1 If then you have been raised with Christ, seek the things that are above, where Christ is, seated at the right hand of God. 2 Set your minds on things that are above, not on things that are on earth. 3 For you have died, and your life is hidden with Christ in God. 4 When Christ who is your life appears, then you also will appear with him in glory.
5 Put to death therefore what is earthly in you: sexual immorality, impurity, passion, evil desire, and covetousness, which is idolatry. 6 On account of these the wrath of God is coming. 7 In these you too once walked, when you were living in them. 8 But now you must put them all away: anger, wrath, malice, slander, and obscene talk from your mouth. 9 Do not lie to one another, seeing that you have put off the old self with its practices 10 and have put on the new self, which is being renewed in knowledge after the image of its creator. 11 Here there is not Greek and Jew, circumcised and uncircumcised, barbarian, Scythian, slave, free; but Christ is all, and in all.
12 Put on then, as God’s chosen ones, holy and beloved, compassionate hearts, kindness, humility, meekness, and patience, 13 bearing with one another and, if one has a complaint against another, forgiving each other; as the Lord has forgiven you, so you also must forgive. 14 And above all these put on love, which binds everything together in perfect harmony. 15 And let the peace of Christ rule in your hearts, to which indeed you were called in one body. And be thankful. 16 Let the word of Christ dwell in you richly, teaching and admonishing one another in all wisdom, singing psalms and hymns and spiritual songs, with thankfulness in your hearts to God. 17 And whatever you do, in word or deed, do everything in the name of the Lord Jesus, giving thanks to God the Father through him.

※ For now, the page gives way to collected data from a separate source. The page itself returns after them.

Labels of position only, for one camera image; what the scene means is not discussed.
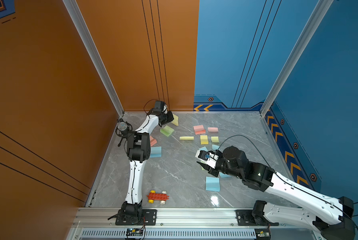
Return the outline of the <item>torn blue page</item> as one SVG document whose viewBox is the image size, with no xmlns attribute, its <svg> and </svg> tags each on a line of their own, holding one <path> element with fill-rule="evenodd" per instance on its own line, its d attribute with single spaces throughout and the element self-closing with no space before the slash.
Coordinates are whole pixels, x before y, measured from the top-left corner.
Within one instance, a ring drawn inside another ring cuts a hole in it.
<svg viewBox="0 0 358 240">
<path fill-rule="evenodd" d="M 230 175 L 226 175 L 226 174 L 223 174 L 223 173 L 219 173 L 220 177 L 221 178 L 229 178 L 231 177 Z"/>
<path fill-rule="evenodd" d="M 213 149 L 214 151 L 218 150 L 219 148 L 220 148 L 220 146 L 218 146 L 218 145 L 212 145 L 212 149 Z"/>
</svg>

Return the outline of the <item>large yellow memo pad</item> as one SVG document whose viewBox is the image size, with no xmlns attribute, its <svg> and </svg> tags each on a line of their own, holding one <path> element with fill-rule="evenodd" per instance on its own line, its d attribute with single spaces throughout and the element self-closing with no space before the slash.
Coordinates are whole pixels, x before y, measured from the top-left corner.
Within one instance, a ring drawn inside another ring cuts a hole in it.
<svg viewBox="0 0 358 240">
<path fill-rule="evenodd" d="M 173 114 L 173 120 L 171 121 L 171 123 L 175 126 L 179 126 L 177 115 Z"/>
</svg>

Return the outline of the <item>small green memo pad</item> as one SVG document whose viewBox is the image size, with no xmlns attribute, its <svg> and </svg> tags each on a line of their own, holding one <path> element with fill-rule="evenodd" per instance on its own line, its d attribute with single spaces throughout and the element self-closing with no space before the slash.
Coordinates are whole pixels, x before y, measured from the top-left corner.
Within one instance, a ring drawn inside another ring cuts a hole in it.
<svg viewBox="0 0 358 240">
<path fill-rule="evenodd" d="M 160 132 L 166 137 L 170 137 L 173 134 L 174 129 L 171 128 L 170 126 L 164 126 L 163 128 L 160 129 Z"/>
</svg>

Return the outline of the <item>blue curved memo pad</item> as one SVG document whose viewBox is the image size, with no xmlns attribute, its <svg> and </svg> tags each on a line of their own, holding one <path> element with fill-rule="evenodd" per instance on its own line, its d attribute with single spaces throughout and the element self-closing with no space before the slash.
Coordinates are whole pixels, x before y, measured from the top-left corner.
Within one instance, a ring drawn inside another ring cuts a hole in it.
<svg viewBox="0 0 358 240">
<path fill-rule="evenodd" d="M 199 151 L 205 151 L 205 152 L 208 152 L 209 150 L 207 149 L 207 147 L 201 147 L 201 148 L 199 148 Z"/>
</svg>

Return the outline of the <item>torn large yellow page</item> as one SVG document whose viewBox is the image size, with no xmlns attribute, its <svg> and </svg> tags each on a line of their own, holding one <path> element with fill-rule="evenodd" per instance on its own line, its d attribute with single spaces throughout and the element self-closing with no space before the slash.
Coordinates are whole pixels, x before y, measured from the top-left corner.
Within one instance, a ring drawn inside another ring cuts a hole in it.
<svg viewBox="0 0 358 240">
<path fill-rule="evenodd" d="M 181 136 L 180 140 L 181 141 L 193 141 L 195 139 L 195 137 L 190 137 L 190 136 Z"/>
</svg>

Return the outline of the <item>pink memo pad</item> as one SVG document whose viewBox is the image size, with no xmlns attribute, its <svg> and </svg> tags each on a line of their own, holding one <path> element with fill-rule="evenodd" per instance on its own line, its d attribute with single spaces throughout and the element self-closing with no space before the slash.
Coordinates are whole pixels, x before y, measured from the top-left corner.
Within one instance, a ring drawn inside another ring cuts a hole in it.
<svg viewBox="0 0 358 240">
<path fill-rule="evenodd" d="M 149 137 L 149 140 L 150 140 L 151 147 L 153 147 L 157 143 L 157 140 L 155 138 L 153 138 L 152 136 Z"/>
<path fill-rule="evenodd" d="M 196 135 L 201 135 L 206 133 L 206 129 L 203 125 L 194 126 L 194 132 Z"/>
</svg>

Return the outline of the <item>small yellow memo pad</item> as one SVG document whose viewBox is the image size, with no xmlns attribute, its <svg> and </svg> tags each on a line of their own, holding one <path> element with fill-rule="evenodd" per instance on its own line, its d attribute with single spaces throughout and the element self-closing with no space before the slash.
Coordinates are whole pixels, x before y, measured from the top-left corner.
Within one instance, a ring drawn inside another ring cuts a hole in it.
<svg viewBox="0 0 358 240">
<path fill-rule="evenodd" d="M 201 142 L 201 145 L 208 145 L 209 144 L 208 136 L 200 135 L 200 142 Z"/>
</svg>

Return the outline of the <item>light blue memo pad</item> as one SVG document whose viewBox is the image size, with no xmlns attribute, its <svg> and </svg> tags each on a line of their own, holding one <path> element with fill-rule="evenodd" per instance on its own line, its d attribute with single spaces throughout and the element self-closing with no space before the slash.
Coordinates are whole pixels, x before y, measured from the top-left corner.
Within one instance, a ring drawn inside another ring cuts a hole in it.
<svg viewBox="0 0 358 240">
<path fill-rule="evenodd" d="M 160 158 L 162 156 L 161 147 L 151 147 L 150 158 Z"/>
</svg>

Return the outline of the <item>torn pink page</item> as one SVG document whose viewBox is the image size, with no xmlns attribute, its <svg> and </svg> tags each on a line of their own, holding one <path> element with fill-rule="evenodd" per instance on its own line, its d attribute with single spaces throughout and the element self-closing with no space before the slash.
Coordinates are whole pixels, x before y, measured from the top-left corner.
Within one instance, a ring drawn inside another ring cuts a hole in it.
<svg viewBox="0 0 358 240">
<path fill-rule="evenodd" d="M 219 129 L 218 129 L 218 128 L 215 128 L 215 127 L 209 127 L 209 128 L 208 128 L 208 131 L 209 131 L 210 133 L 218 133 L 218 132 L 219 132 Z"/>
</svg>

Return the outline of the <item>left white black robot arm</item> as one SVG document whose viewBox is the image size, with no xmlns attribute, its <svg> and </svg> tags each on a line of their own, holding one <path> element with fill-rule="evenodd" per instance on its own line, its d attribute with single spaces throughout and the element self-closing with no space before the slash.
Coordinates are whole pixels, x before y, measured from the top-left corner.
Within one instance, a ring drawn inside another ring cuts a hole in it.
<svg viewBox="0 0 358 240">
<path fill-rule="evenodd" d="M 146 119 L 140 127 L 133 129 L 132 125 L 122 118 L 117 120 L 115 133 L 126 140 L 125 153 L 130 163 L 130 178 L 127 195 L 121 206 L 119 215 L 123 220 L 137 223 L 142 218 L 142 179 L 144 162 L 150 158 L 150 134 L 160 126 L 174 120 L 172 111 L 163 101 L 155 101 L 154 107 L 146 113 Z"/>
</svg>

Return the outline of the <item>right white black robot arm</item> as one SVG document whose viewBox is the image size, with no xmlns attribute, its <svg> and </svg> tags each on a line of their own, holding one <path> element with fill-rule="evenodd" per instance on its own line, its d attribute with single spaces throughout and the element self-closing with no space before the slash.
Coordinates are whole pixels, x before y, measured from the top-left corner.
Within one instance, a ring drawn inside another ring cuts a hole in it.
<svg viewBox="0 0 358 240">
<path fill-rule="evenodd" d="M 293 182 L 261 163 L 248 160 L 245 152 L 231 146 L 223 151 L 196 153 L 198 164 L 214 177 L 220 173 L 236 177 L 248 188 L 281 197 L 296 207 L 278 206 L 257 200 L 250 225 L 289 224 L 314 231 L 325 240 L 353 240 L 356 226 L 352 220 L 354 203 L 347 197 L 328 197 Z"/>
</svg>

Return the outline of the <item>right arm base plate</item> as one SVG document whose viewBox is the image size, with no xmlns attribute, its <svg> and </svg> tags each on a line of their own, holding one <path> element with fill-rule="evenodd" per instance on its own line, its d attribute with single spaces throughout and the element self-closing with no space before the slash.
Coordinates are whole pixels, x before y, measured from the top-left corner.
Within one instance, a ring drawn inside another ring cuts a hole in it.
<svg viewBox="0 0 358 240">
<path fill-rule="evenodd" d="M 253 210 L 235 210 L 239 226 L 279 226 L 279 223 L 272 223 L 263 215 L 253 213 Z"/>
</svg>

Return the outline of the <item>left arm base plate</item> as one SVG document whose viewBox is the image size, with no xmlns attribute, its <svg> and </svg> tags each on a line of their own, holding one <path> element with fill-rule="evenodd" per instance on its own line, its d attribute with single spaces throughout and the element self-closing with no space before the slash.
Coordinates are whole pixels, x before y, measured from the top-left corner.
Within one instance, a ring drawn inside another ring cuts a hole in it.
<svg viewBox="0 0 358 240">
<path fill-rule="evenodd" d="M 117 226 L 155 226 L 157 218 L 156 209 L 146 210 L 119 210 L 115 224 Z"/>
</svg>

18 Wives, submit to your husbands, as is fitting in the Lord. 19 Husbands, love your wives, and do not be harsh with them. 20 Children, obey your parents in everything, for this pleases the Lord. 21 Fathers, do not provoke your children, lest they become discouraged. 22 Bondservants, obey in everything those who are your earthly masters, not by way of eye-service, as people-pleasers, but with sincerity of heart, fearing the Lord. 23 Whatever you do, work heartily, as for the Lord and not for men, 24 knowing that from the Lord you will receive the inheritance as your reward. You are serving the Lord Christ. 25 For the wrongdoer will be paid back for the wrong he has done, and there is no partiality.
James 1:19-27.
19 Know this, my beloved brothers: let every person be quick to hear, slow to speak, slow to anger; 20 for the anger of man does not produce the righteousness of God. 21 Therefore put away all filthiness and rampant wickedness and receive with meekness the implanted word, which is able to save your souls.
22 But be doers of the word, and not hearers only, deceiving yourselves. 23 For if anyone is a hearer of the word and not a doer, he is like a man who looks intently at his natural face in a mirror. 24 For he looks at himself and goes away and at once forgets what he was like. 25 But the one who looks into the perfect law, the law of liberty, and perseveres, being no hearer who forgets but a doer who acts, he will be blessed in his doing.
26 If anyone thinks he is religious and does not bridle his tongue but deceives his heart, this person’s religion is worthless. 27 Religion that is pure and undefiled before God the Father is this: to visit orphans and widows in their affliction, and to keep oneself unstained from the world.